Soldiers returning from military conflicts overseas often have another battle upon returning home, PTSD.
Post Traumatic Stress Disorder (PTSD), according to the Mayo Clinic “is a mental health condition that’s triggered by a terrifying event — either experiencing it or witnessing it. Symptoms may include flashbacks, nightmares and severe anxiety, as well as uncontrollable thoughts about the event.”
The rate of suicide among returning soldiers is higher than that of the general population. There has been a call for more research and treatment options for soldiers. Many veterans claim that marijuana is one of the only treatments to yield results.
The Drug Enforcement Agency (DEA) has approved a study examining the link between PTSD and marijuana. “The contract with the state of Colorado was signed on April 20 — an unofficial national holiday in some circles — meaning the funds are en route to MAPS. We are now preparing to place the order for the marijuana for the study,” Brad Burge, spokesperson for the study’s co-sponsor, Multidisciplinary Association for Psychedelic Studies (MAPS) told The Military Times.

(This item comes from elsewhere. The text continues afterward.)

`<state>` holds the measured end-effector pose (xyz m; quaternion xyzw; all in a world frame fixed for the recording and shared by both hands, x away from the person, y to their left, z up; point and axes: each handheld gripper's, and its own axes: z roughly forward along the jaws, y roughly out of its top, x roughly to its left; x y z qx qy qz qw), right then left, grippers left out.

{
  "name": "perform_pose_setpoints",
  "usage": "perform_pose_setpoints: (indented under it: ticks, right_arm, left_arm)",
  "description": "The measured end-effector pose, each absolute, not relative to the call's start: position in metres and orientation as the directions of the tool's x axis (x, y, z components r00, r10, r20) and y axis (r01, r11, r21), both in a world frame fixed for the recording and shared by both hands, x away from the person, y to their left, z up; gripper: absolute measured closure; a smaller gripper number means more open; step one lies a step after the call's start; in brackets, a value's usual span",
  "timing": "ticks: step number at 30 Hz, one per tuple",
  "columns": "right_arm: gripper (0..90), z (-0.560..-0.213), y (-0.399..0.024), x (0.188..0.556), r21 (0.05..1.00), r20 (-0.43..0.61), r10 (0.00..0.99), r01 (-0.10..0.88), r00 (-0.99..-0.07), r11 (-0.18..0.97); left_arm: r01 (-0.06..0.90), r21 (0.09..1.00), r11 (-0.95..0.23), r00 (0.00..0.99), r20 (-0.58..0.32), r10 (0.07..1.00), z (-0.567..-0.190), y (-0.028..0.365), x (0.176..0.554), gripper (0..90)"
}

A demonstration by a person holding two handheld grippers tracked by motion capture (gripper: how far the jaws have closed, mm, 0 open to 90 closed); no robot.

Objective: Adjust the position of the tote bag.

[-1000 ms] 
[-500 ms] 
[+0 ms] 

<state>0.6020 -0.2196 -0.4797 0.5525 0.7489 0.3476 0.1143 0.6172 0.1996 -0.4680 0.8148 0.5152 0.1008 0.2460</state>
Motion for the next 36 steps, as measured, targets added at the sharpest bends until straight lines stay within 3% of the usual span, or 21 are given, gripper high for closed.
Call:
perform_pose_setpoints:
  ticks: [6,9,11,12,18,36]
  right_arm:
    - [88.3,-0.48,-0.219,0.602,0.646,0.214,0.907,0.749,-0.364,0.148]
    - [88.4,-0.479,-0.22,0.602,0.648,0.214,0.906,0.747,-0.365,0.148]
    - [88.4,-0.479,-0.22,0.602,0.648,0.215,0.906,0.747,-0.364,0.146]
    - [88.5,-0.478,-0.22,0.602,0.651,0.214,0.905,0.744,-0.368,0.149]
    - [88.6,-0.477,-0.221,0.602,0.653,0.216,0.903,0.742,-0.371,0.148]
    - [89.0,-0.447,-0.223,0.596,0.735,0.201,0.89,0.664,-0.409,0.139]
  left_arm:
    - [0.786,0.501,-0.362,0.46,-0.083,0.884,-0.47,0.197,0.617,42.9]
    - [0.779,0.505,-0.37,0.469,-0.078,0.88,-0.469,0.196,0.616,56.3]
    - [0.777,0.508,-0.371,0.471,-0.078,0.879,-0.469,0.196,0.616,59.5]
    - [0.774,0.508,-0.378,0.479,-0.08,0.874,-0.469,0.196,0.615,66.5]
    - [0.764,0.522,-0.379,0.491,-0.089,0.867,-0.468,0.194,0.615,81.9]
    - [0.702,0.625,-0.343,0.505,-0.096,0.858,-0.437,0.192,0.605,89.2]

The National Institute on Drug Abuse will supply the marijuana that will be used in the study. Once that is complete the study hopes to start enrolling participants by June. The plan is to include 76 military veterans participate who have forms of PTSD that have not responded to traditional treatments. Various strains and potencies will be used in the study.
While veterans have claimed for decades that marijuana helps with PTSD, federal law has prevented adequate research to examine the issue. The study aims to bring hard data to the conversation.
“This is a critical step in moving our botanical drug development program forward at the federal level to gather information on the dosing, risks, and benefits of smoked marijuana for PTSD symptoms,” said Amy Emerson, director of clinical research for the MAPS Public Benefit Corporation.